Antisemitism Awareness Act
House passes AntiSemitism Awareness Act Wednesday in bipartisan effort to help the Department of Education and college campuses address rising antisemitism.
“ To provide for the consideration of a definition of antisemitism set forth by the International Holocaust Remembrance Alliance for the enforcement of Federal antidiscrimination laws concerning education programs or activities, and for other purposes.” The bill reads-
It is the sense of Congress that—
(1) title VI of the Civil Rights Act of 1964 (42 U.S.C. 2000d et seq.), prohibits discrimination on the basis of race, color, and national origin in programs and activities receiving Federal financial assistance;
(2) while such title does not cover discrimination based solely on religion, individuals who face discrimination based on actual or perceived shared ancestry or ethnic characteristics do not lose protection under such title for also being members of a group that share a common religion;
(3) discrimination against Jews may give rise to a violation of such title when the discrimination is based on race, color, or national origin, which can include discrimination based on actual or perceived shared ancestry or ethnic characteristics;
(4) it is the policy of the United States to enforce such title against prohibited forms of discrimination rooted in antisemitism as vigorously as against all other forms of discrimination prohibited by such title; and
(5) as noted in the U.S. National Strategy to Counter Antisemitism issued by the White House on May 25, 2023, it is critical to—
(A) increase awareness and understanding of antisemitism, including its threat to America;
(B) improve safety and security for Jewish communities;
(C) reverse the normalization of antisemitism and counter antisemitic discrimination; and
Congress finds the following:
(1) Antisemitism is on the rise in the United States and is impacting Jewish students in K–12 schools, colleges, and universities.
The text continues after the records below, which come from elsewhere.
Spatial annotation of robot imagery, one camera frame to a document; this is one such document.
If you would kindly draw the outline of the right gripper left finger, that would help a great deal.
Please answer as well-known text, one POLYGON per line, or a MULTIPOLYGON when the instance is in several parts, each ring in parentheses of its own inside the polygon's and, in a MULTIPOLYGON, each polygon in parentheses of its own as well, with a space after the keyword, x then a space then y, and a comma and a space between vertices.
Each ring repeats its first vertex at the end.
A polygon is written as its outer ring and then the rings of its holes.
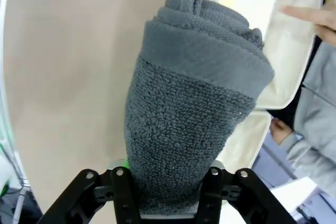
POLYGON ((114 203, 117 223, 140 223, 128 160, 112 164, 103 174, 80 171, 38 223, 89 223, 109 201, 114 203))

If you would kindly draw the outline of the person's left hand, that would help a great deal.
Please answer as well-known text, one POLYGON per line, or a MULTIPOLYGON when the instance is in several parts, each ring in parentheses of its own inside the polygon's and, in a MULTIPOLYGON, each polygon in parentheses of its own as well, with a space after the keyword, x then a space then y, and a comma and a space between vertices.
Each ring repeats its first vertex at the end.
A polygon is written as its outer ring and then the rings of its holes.
POLYGON ((280 145, 281 142, 293 132, 291 127, 289 127, 285 122, 278 118, 273 118, 271 120, 269 129, 273 140, 278 145, 280 145))

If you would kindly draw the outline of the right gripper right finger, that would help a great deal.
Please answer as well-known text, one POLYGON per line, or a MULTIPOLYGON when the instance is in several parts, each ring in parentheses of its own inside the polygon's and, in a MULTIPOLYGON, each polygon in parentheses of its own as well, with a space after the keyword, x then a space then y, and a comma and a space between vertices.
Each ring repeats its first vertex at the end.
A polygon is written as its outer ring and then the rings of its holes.
POLYGON ((223 200, 244 223, 296 223, 253 170, 242 168, 232 174, 215 160, 202 182, 195 222, 219 223, 223 200))

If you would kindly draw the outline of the person's right hand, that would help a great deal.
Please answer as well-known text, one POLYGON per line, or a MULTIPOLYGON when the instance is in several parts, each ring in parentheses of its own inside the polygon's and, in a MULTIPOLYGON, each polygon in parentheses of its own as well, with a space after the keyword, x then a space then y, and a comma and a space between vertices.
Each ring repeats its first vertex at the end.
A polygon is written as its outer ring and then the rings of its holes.
POLYGON ((335 47, 335 0, 327 0, 320 9, 284 6, 281 12, 293 18, 311 22, 316 35, 335 47))
(2) The International Holocaust Remembrance Alliance (referred to in this Act as the “IHRA”) Working Definition of Antisemitism is a vital tool which helps individuals understand and identify the various manifestations of antisemitism.
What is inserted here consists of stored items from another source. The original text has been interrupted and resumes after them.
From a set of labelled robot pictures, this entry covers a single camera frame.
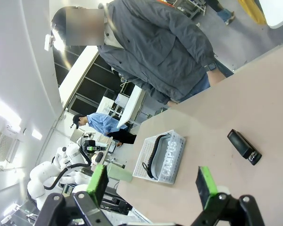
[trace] yellow object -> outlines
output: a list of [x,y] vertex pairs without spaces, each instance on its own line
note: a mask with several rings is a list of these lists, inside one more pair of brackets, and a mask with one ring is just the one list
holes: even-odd
[[244,11],[260,25],[266,24],[264,14],[261,12],[259,7],[256,5],[254,0],[238,0]]

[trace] beige tabletop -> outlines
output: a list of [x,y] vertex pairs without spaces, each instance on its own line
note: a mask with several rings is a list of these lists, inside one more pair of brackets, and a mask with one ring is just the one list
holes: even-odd
[[[174,129],[186,138],[174,185],[133,178],[117,193],[152,222],[190,225],[202,211],[195,185],[198,166],[209,166],[233,197],[253,195],[265,224],[283,226],[283,48],[195,97],[145,121],[126,169],[134,170],[144,139]],[[230,143],[241,132],[261,153],[256,166]]]

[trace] pants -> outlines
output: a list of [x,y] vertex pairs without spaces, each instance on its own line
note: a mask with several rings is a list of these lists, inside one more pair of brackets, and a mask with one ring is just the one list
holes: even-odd
[[[216,65],[218,69],[222,72],[222,74],[225,75],[225,77],[230,77],[233,75],[233,72],[231,72],[227,67],[225,67],[222,63],[220,63],[218,60],[216,60]],[[208,81],[208,75],[205,73],[202,77],[202,79],[192,88],[192,90],[186,95],[184,98],[181,98],[178,100],[178,102],[183,102],[186,99],[189,99],[190,97],[210,88],[209,81]]]
[[124,144],[134,144],[136,135],[129,133],[124,129],[119,129],[117,132],[112,132],[107,134],[108,137],[113,137],[113,139],[118,140]]
[[217,12],[217,15],[223,20],[223,22],[232,17],[232,13],[227,9],[222,9],[221,11]]
[[215,12],[222,10],[218,0],[206,0],[208,6],[210,6]]

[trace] jeans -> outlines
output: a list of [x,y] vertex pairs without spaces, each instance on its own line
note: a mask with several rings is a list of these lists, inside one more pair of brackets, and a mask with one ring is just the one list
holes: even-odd
[[217,15],[223,20],[223,22],[232,17],[232,13],[225,8],[217,12]]
[[[233,72],[231,70],[229,70],[227,67],[225,67],[222,63],[220,63],[217,59],[215,59],[215,63],[218,67],[218,69],[220,70],[220,72],[222,72],[222,74],[225,75],[225,77],[230,77],[231,75],[233,75]],[[189,99],[190,97],[206,90],[210,88],[209,85],[209,81],[208,81],[208,74],[205,73],[202,77],[202,79],[192,88],[192,90],[183,98],[181,98],[180,100],[178,100],[178,102],[183,102],[186,99]]]

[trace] blue shirt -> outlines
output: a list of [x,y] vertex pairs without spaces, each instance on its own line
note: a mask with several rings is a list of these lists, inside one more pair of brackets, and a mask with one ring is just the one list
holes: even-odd
[[[119,128],[117,128],[119,121],[112,118],[110,115],[92,113],[90,115],[87,115],[87,119],[88,125],[103,135],[119,131]],[[122,125],[120,128],[127,129],[127,126]]]
(3) On December 11, 2019, Executive Order 13899 extended protections against discrimination under the Civil Rights Act of 1964 to individuals subjected to antisemitism on college and university campuses and tasked Federal agencies to consider the IHRA Working Definition of Antisemitism when enforcing title VI of such Act.
(4) Since 2018, the Department of Education has used the IHRA Working Definition of Antisemitism when investigating violations of that title VI.
(5) The use of alternative definitions of antisemitism impairs enforcement efforts by adding multiple standards and may fail to identify many of the modern manifestations of antisemitism.
(6) The White House released the first-ever United States National Strategy to Counter Antisemitism on May 25, 2023, making clear that the fight against this hate is a national, bipartisan priority that must be successfully conducted through a whole-of-government-and-society approach.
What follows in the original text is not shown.